A Changing Climate Means A Changing Society. The Island Press Urban Resilience Project, Supported By The Kresge Foundation And The JPB Foundation, Is Committed To A Greener, Fairer Future. This Post Was Originally Published On CoLab Radio.
When the Bronx River Greenway was first proposed in 1999, David Shuffler was a teenager living in West Farms. On breaks from school, he carried canoes from NYCHA’s Bronx River Houses to the River, where he and other members of Youth Ministries for Peace and Justice paddled out to mark the dumped cars that National Guard troops would haul out with heavy equipment.
This week David was on hand to break ground for “Starlight Park Phase 2,” a key segment in what will be an 8-mile ribbon of parkland where New Yorkers can walk, run, bike, skate – and just enjoy – a section of the Bronx River that’s been virtually inaccessible for decades.
The river itself is making an astonishing comeback. As far back as the 1800s, the Bronx River was used as a domestic and industrial sewer; then it was barricaded from the surrounding communities by Robert Moses’ ill-conceived Sheridan Expressway. The Master Builder’s other works, the Cross Bronx and Bruckner Expressways, dismembered nearby neighborhoods and made it all but impossible to walk anywhere – to subways, stores, churches, schools, neighbors – while diesel fumes drove asthma rates off the charts.
Generations of local activists have worked to clean up the River and green its banks. In 2001, the Bronx River Alliance formalized partnerships between scores of grassroots organizations like Youth Ministries and the NYC Parks Department into a people-powered conservancy. The Alliance drafted audacious plans, then brought those plans to life, one hard-won project at a time.
Residents marched to demand that an abandoned concrete plant be pulled from a City auction and handed over to Parks, which painted the now-iconic silos pink, and added paths, plantings, and a boat launch. Home-grown green infrastructure projects and dogged advocacy through the City’s long-term planning processes have improved water quality to a point where a fish ladder is now needed to let alewife herring migrate over the 180th Street dam. Herons, egrets, and osprey chow down while volunteers row into the estuary to check on oyster reefs. And the River’s most famous resident, Jose the Beaver, is the namesake of Congressman Serrano, who reeled in federal funds for conservation and construction projects.
Over 1500 people now canoe the River each year. High school students and their teachers practice citizen science, uploading data to a dedicated website. Members of the original Bronx River Conservation Crew are training a new generation, and visitors from around the world, in the emerging discipline of urban river management.

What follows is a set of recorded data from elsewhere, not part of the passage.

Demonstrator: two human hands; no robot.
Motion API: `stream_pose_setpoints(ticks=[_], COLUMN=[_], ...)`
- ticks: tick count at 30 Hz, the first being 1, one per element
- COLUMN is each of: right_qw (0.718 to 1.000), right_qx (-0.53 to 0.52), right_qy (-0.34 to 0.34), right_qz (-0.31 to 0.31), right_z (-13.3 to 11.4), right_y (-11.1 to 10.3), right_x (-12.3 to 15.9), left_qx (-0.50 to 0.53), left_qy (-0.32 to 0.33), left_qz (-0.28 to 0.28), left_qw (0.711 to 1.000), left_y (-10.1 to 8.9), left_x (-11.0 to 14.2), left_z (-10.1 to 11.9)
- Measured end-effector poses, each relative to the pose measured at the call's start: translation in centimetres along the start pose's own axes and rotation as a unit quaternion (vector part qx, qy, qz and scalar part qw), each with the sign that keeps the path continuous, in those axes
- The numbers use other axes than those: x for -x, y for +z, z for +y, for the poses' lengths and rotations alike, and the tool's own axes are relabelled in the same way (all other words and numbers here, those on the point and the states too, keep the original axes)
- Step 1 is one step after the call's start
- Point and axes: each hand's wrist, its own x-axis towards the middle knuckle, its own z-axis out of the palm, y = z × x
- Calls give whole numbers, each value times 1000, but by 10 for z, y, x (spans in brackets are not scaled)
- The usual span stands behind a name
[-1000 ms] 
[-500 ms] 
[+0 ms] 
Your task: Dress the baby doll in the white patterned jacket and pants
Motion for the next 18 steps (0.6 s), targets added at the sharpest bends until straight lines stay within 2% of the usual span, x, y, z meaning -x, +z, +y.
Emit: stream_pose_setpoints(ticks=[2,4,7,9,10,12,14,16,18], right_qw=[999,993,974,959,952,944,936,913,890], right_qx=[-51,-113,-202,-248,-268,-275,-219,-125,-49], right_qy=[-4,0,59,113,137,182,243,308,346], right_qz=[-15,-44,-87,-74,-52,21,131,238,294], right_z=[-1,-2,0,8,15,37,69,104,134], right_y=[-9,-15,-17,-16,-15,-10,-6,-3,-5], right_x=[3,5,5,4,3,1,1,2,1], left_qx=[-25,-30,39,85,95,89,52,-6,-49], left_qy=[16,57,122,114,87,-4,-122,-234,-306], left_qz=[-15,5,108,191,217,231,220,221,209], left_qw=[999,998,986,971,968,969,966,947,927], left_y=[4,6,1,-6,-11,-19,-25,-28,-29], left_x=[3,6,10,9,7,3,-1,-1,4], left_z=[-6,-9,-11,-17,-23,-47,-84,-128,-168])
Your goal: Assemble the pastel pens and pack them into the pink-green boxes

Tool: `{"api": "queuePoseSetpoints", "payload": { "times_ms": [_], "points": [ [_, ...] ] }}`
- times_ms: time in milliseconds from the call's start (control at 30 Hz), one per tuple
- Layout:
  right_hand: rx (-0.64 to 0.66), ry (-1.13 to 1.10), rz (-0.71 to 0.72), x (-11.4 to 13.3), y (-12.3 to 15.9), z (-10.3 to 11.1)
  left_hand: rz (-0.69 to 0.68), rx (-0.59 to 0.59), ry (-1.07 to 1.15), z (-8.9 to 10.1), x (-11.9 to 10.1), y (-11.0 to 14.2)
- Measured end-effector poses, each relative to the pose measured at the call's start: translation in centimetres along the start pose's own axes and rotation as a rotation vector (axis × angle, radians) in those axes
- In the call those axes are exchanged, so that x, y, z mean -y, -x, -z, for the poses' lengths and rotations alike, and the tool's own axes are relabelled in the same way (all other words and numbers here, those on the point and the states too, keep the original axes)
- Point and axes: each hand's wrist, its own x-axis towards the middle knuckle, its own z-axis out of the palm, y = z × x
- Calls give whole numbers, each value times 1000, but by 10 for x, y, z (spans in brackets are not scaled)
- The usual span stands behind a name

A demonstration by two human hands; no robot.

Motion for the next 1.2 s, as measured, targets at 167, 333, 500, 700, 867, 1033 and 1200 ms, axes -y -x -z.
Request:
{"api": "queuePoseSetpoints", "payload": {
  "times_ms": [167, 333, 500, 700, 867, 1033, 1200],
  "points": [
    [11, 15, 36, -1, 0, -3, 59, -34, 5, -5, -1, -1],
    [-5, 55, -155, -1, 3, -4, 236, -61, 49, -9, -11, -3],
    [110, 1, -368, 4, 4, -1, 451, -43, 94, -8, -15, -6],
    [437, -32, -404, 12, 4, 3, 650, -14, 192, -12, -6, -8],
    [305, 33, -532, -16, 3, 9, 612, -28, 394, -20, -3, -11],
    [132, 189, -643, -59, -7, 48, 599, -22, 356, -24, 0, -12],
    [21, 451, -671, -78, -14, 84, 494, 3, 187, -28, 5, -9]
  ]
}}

Progress has been slow, and not always steady. The cleanup of a buried coal gas plant delayed Phase 1 of Starlight Park for six years. Responsibility for design and construction shuffled between agencies, costs escalated, and projects were scaled back and chopped into phases. An impasse with Amtrak, whose Northeast Corridor line cuts the River off from the neighborhoods to the east, sidetracked the quest for a key Greenway goal – connecting communities to each other, to emerging parklands, and to the River.
The Alliance persevered, patching together the money and the needed agreements to bridge the gap. Local elected officials have championed the work, and the Parks Department, first under Henry Stern, then Adrian Benepe, and now Commissioner Mitchell Silver, is committed to making the Bronx River Greenway a jewel in a parks system that fully serves all New Yorkers.
The project now breaking ground is challenging – two bridges over the River, another over Amtrak, remediation and re-naturalization of two former industrial sites – and plenty of work remains to be done. The River House, also planned for a over decade and now set to open in 2017, will anchor the Alliance’s canoeing and educational programs – but the Greenway path segments that will complete the link to the new facility are not yet funded. Other Greenway nodes, like Concrete Plant Park, still lack bathrooms – important amenities for users, and essential to stationing full-time staff on each site.
Last week’s groundbreaking marks a milestone worth celebrating, but it also points to the need to move more swiftly and surely to finish the job. Our elected leaders need to work together to find the $20 million needed to close the remaining Greenway gap. And our agencies must ensure that this vital link doesn’t fall prey to the delays that too often plague public sector construction.
David Shuffler, now Youth Ministries’ Executive Director and father of 8-month old Liam won’t give up.
“The Bronx River Greenway is a central element of our community’s vision of a socially and environmentally just future for the South Bronx; I look forward to seeing my child enjoying everything that we’ve struggled to build.”